This guide walks through taking a folder of HTML files from your machine to a live public URL using the GitHub CLI (gh). No web interface needed.
If you don't have gh installed, use Homebrew:
brew install gh
Then authenticate:
gh auth login
Follow the browser prompt to complete login.
From inside your project folder:
git init
git add .
git commit -m "Initial commit"
This creates a public repo, sets it as the remote, and pushes in one command:
gh repo create my-repo-name --public --source=. --push
my-repo-name with whatever you want the repo to be called. Your site will live at https://yourusername.github.io/my-repo-name/.GitHub Pages serves index.html as the default. If your main page has a different name, rename it and push:
git mv your-page.html index.html
git commit -m "Rename to index.html"
git push
Tell GitHub to serve your repo as a website:
gh api repos/OWNER/REPO/pages \
--method POST \
--field source[branch]=master \
--field source[path]=/
Replace OWNER with your GitHub username and REPO with your repo name.
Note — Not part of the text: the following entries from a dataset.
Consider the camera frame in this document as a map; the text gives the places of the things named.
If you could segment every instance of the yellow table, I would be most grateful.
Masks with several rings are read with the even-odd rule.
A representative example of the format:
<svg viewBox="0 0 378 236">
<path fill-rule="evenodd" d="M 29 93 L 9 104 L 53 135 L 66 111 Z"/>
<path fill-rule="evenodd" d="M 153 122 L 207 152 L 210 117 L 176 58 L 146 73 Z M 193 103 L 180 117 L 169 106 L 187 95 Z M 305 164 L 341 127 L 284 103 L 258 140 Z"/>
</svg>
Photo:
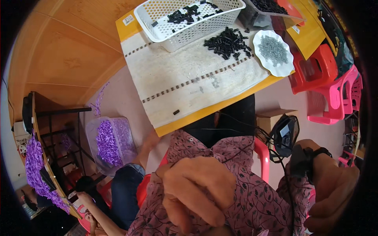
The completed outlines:
<svg viewBox="0 0 378 236">
<path fill-rule="evenodd" d="M 300 52 L 302 53 L 302 55 L 304 56 L 306 60 L 313 54 L 313 52 L 318 48 L 320 43 L 326 37 L 325 31 L 321 27 L 321 22 L 318 20 L 317 17 L 313 16 L 314 11 L 316 12 L 317 10 L 314 10 L 313 5 L 311 5 L 307 1 L 308 0 L 297 0 L 297 3 L 296 3 L 297 6 L 300 8 L 301 12 L 304 14 L 305 18 L 307 19 L 305 26 L 298 27 L 300 29 L 299 34 L 291 28 L 287 30 L 287 32 L 293 38 L 298 49 L 300 50 Z M 123 42 L 124 40 L 128 39 L 129 37 L 143 30 L 137 20 L 134 20 L 128 23 L 127 26 L 124 24 L 122 20 L 125 19 L 129 15 L 132 15 L 135 19 L 134 11 L 130 11 L 116 21 L 116 26 L 117 26 L 117 30 L 118 30 L 118 34 L 119 34 L 119 38 L 121 42 Z M 283 79 L 283 77 L 276 77 L 276 76 L 270 75 L 265 80 L 258 83 L 256 86 L 250 88 L 249 90 L 245 91 L 244 93 L 238 96 L 219 102 L 212 106 L 208 106 L 190 115 L 187 115 L 186 117 L 181 118 L 177 121 L 174 121 L 169 124 L 156 128 L 155 129 L 156 133 L 158 134 L 158 136 L 163 136 L 172 131 L 175 131 L 181 127 L 184 127 L 185 125 L 193 123 L 199 119 L 202 119 L 205 116 L 208 116 L 216 111 L 219 111 L 220 109 L 226 106 L 229 106 L 237 101 L 240 101 L 241 99 L 248 97 L 263 88 L 266 88 L 269 85 L 276 83 L 277 81 L 281 79 Z"/>
</svg>

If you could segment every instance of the plastic storage box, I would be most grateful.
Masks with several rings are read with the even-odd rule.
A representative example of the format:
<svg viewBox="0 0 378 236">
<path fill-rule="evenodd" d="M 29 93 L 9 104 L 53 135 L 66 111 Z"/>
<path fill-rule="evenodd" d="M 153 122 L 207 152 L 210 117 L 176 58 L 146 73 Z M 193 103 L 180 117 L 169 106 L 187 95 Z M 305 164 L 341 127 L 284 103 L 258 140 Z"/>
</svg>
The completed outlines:
<svg viewBox="0 0 378 236">
<path fill-rule="evenodd" d="M 294 25 L 297 25 L 306 18 L 302 12 L 298 9 L 294 2 L 287 0 L 298 12 L 302 15 L 302 18 L 278 14 L 272 12 L 260 11 L 251 0 L 245 0 L 246 8 L 241 10 L 238 19 L 245 28 L 250 30 L 268 29 L 268 30 L 286 30 Z"/>
<path fill-rule="evenodd" d="M 96 141 L 96 137 L 98 135 L 97 128 L 104 120 L 109 120 L 112 125 L 119 155 L 123 163 L 122 166 L 114 166 L 110 163 L 107 163 L 98 155 L 98 147 Z M 114 177 L 118 169 L 120 169 L 127 163 L 130 163 L 137 156 L 133 137 L 131 135 L 129 121 L 127 120 L 127 118 L 109 118 L 104 116 L 93 119 L 85 126 L 85 133 L 87 135 L 89 148 L 92 152 L 92 157 L 94 158 L 97 168 L 104 175 Z"/>
<path fill-rule="evenodd" d="M 142 26 L 147 36 L 153 42 L 159 43 L 168 51 L 174 52 L 177 49 L 195 41 L 212 32 L 222 29 L 233 24 L 240 13 L 245 8 L 245 3 L 241 0 L 207 0 L 218 6 L 217 9 L 211 7 L 210 4 L 200 4 L 199 1 L 193 0 L 173 0 L 173 1 L 146 1 L 135 8 L 135 18 Z M 180 24 L 169 23 L 168 16 L 173 12 L 180 10 L 185 14 L 186 10 L 182 10 L 185 6 L 198 6 L 198 12 L 201 14 L 193 15 L 194 22 L 187 25 L 187 22 Z M 203 18 L 206 14 L 215 13 L 215 10 L 222 9 L 222 13 L 215 14 L 210 17 Z M 157 21 L 158 24 L 152 27 L 152 23 Z"/>
</svg>

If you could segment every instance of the perforated basket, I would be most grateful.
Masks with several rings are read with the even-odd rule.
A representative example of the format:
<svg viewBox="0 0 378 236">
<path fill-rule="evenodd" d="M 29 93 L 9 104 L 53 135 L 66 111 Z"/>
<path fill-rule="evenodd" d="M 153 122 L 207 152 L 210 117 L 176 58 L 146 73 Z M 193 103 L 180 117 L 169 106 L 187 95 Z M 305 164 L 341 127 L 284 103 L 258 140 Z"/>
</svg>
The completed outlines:
<svg viewBox="0 0 378 236">
<path fill-rule="evenodd" d="M 200 4 L 194 0 L 181 1 L 146 1 L 134 10 L 134 14 L 139 24 L 147 36 L 153 42 L 161 42 L 161 45 L 168 51 L 174 52 L 177 49 L 215 32 L 221 28 L 233 24 L 240 13 L 245 8 L 245 3 L 241 0 L 207 0 L 218 6 L 214 9 L 210 4 Z M 180 10 L 185 14 L 187 11 L 182 8 L 185 6 L 197 5 L 197 12 L 201 14 L 193 15 L 194 22 L 187 25 L 186 20 L 180 24 L 169 23 L 168 16 Z M 210 17 L 203 18 L 204 15 L 213 14 L 216 10 L 222 9 L 223 12 Z"/>
</svg>

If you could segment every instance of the wristwatch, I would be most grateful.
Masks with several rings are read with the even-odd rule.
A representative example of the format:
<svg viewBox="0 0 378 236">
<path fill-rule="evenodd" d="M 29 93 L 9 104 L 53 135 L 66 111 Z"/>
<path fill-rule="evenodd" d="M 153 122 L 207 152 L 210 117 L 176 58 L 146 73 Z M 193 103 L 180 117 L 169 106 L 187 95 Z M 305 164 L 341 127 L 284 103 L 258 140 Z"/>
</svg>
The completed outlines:
<svg viewBox="0 0 378 236">
<path fill-rule="evenodd" d="M 295 145 L 290 158 L 290 176 L 297 178 L 306 176 L 309 183 L 313 184 L 314 158 L 321 153 L 332 157 L 332 154 L 323 147 L 314 151 L 309 147 L 302 148 L 300 145 Z"/>
</svg>

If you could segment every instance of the pile of black parts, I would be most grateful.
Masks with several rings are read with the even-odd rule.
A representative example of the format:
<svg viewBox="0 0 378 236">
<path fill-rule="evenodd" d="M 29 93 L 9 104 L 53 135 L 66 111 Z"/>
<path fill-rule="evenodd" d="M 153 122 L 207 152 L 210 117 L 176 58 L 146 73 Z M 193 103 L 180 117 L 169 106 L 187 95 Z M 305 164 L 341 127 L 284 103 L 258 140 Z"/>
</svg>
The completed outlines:
<svg viewBox="0 0 378 236">
<path fill-rule="evenodd" d="M 209 4 L 214 9 L 218 8 L 217 5 L 212 4 L 211 2 L 206 2 L 205 0 L 202 0 L 200 3 L 201 4 L 205 4 L 205 3 Z M 181 13 L 180 10 L 177 10 L 177 11 L 173 12 L 172 14 L 168 15 L 168 22 L 169 23 L 180 24 L 181 22 L 183 22 L 183 21 L 186 20 L 187 25 L 191 25 L 194 22 L 193 15 L 194 16 L 198 16 L 199 14 L 201 14 L 201 12 L 197 11 L 198 10 L 198 6 L 197 5 L 186 6 L 183 9 L 187 11 L 185 14 Z M 216 10 L 215 13 L 213 13 L 213 14 L 210 14 L 210 15 L 206 14 L 206 15 L 204 15 L 203 18 L 212 16 L 212 15 L 215 15 L 215 14 L 221 13 L 221 12 L 223 12 L 223 10 L 219 9 L 219 10 Z"/>
<path fill-rule="evenodd" d="M 288 15 L 286 9 L 278 5 L 275 0 L 251 0 L 251 2 L 260 11 Z"/>
<path fill-rule="evenodd" d="M 240 52 L 237 52 L 239 50 L 243 50 L 248 57 L 251 56 L 251 48 L 243 41 L 243 39 L 247 38 L 248 37 L 243 37 L 239 29 L 226 27 L 225 31 L 220 33 L 220 35 L 205 40 L 203 46 L 207 46 L 208 50 L 214 50 L 214 53 L 222 55 L 225 60 L 228 60 L 231 57 L 231 54 L 233 54 L 233 57 L 237 61 L 241 54 Z"/>
</svg>

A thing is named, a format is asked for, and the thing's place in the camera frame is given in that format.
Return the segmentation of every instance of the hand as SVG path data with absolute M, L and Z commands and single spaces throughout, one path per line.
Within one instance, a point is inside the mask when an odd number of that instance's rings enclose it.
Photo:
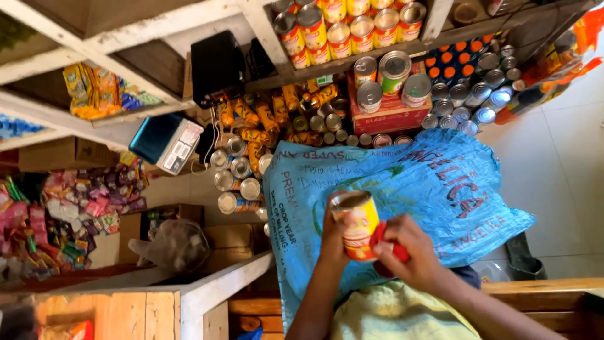
M 336 266 L 336 268 L 343 270 L 350 262 L 350 258 L 346 255 L 344 249 L 343 236 L 346 229 L 348 229 L 354 221 L 352 221 L 352 216 L 350 216 L 350 214 L 345 214 L 338 222 L 335 221 L 332 215 L 331 202 L 336 194 L 337 192 L 329 197 L 327 207 L 325 208 L 319 262 L 325 262 L 330 266 Z
M 432 240 L 409 215 L 400 215 L 386 222 L 386 240 L 397 241 L 407 248 L 410 259 L 402 263 L 386 244 L 378 243 L 373 252 L 394 276 L 409 286 L 439 296 L 450 283 L 452 272 L 444 268 L 434 253 Z

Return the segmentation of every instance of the orange bottle cap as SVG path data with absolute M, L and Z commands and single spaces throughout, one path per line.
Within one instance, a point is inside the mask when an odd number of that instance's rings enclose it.
M 453 59 L 453 54 L 451 54 L 450 52 L 444 52 L 443 55 L 440 57 L 440 60 L 442 60 L 444 63 L 450 62 L 451 59 Z
M 457 44 L 455 44 L 455 50 L 458 52 L 463 51 L 467 46 L 467 42 L 462 41 L 462 42 L 458 42 Z
M 465 64 L 466 62 L 470 61 L 470 54 L 469 53 L 462 53 L 459 55 L 459 62 L 462 64 Z
M 471 76 L 473 72 L 474 72 L 474 66 L 472 66 L 472 65 L 466 65 L 461 70 L 461 73 L 463 74 L 464 77 Z
M 430 76 L 430 78 L 436 78 L 438 77 L 440 74 L 440 70 L 437 67 L 432 67 L 429 71 L 428 71 L 428 75 Z
M 445 78 L 452 78 L 453 76 L 455 76 L 455 68 L 445 68 Z
M 483 43 L 480 41 L 473 41 L 470 44 L 470 50 L 472 50 L 472 52 L 478 52 L 483 48 Z
M 436 58 L 430 58 L 426 60 L 426 67 L 432 67 L 436 65 Z
M 495 36 L 494 34 L 487 34 L 487 35 L 483 36 L 483 42 L 485 44 L 490 43 L 490 41 L 493 40 L 494 36 Z

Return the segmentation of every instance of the red cloth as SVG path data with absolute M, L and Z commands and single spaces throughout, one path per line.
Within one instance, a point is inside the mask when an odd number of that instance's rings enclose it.
M 407 260 L 409 260 L 409 253 L 407 252 L 407 248 L 401 246 L 396 241 L 386 240 L 384 238 L 385 231 L 386 231 L 386 222 L 380 222 L 379 225 L 377 226 L 376 230 L 373 232 L 373 235 L 369 239 L 369 246 L 371 247 L 371 249 L 373 249 L 373 247 L 375 247 L 375 245 L 378 242 L 392 243 L 393 244 L 392 254 L 395 257 L 397 257 L 399 260 L 401 260 L 401 262 L 407 262 Z M 388 268 L 386 268 L 386 266 L 384 266 L 384 264 L 381 263 L 379 260 L 377 260 L 373 263 L 373 268 L 382 277 L 385 277 L 385 278 L 394 277 L 394 275 L 390 272 L 390 270 L 388 270 Z

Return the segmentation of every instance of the red cardboard box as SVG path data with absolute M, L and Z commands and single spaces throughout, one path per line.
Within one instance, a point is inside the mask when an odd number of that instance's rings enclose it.
M 423 62 L 413 63 L 410 75 L 415 73 L 426 74 Z M 347 80 L 350 112 L 352 113 L 356 135 L 363 133 L 379 134 L 417 128 L 422 124 L 423 118 L 432 110 L 432 101 L 429 96 L 426 103 L 417 108 L 405 106 L 400 100 L 400 96 L 390 96 L 382 98 L 382 105 L 377 112 L 363 114 L 357 106 L 355 75 L 352 71 L 349 72 Z

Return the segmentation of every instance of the person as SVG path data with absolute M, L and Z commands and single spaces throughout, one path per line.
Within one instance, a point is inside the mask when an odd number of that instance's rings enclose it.
M 406 247 L 408 261 L 384 244 L 373 248 L 399 280 L 352 292 L 334 313 L 350 261 L 342 235 L 351 220 L 345 215 L 336 223 L 327 205 L 318 261 L 285 340 L 565 339 L 443 267 L 432 240 L 409 215 L 388 220 L 384 233 Z
https://OWNER.github.io/REPO/.Add a CNAME record in your DNS registrar:
Type: CNAME
Host: subdomain
Value: OWNER.github.io
Then add a CNAME file to your repo with just the domain on one line:
echo "subdomain.yourdomain.com" > CNAME
git add CNAME
git commit -m "Add custom domain"
git push
Finally, set the custom domain in GitHub Pages settings:
gh api repos/OWNER/REPO/pages \
--method PUT \
--field cname=subdomain.yourdomain.com
You now have a live static site with a public URL. Every future change is a git push away.